DATASET CONTENT START
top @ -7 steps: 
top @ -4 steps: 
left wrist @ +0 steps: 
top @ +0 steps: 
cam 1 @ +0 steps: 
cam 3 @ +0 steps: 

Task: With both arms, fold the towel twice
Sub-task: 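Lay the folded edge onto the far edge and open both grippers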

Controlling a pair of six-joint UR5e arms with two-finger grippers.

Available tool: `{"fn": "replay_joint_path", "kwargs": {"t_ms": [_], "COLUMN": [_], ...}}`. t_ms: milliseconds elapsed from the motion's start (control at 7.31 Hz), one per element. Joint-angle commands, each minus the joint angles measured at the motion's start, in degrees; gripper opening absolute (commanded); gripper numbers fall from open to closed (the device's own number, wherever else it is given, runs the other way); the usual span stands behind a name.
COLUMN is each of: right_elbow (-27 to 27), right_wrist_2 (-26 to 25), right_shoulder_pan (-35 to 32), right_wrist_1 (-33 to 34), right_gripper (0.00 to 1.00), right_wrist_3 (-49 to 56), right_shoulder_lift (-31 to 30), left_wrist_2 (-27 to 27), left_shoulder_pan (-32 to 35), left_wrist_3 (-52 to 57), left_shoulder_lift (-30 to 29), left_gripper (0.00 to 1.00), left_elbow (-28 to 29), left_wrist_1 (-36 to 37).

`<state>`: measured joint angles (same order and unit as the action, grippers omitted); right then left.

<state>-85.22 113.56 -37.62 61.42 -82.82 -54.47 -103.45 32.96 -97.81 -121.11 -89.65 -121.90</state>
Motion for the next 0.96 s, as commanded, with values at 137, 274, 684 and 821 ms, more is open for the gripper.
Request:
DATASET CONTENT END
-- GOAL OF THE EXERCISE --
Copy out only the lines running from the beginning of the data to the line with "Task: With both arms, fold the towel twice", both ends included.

-- REPLY --
top @ -7 steps: 
top @ -4 steps: 
left wrist @ +0 steps: 
top @ +0 steps: 
cam 1 @ +0 steps: 
cam 3 @ +0 steps: 

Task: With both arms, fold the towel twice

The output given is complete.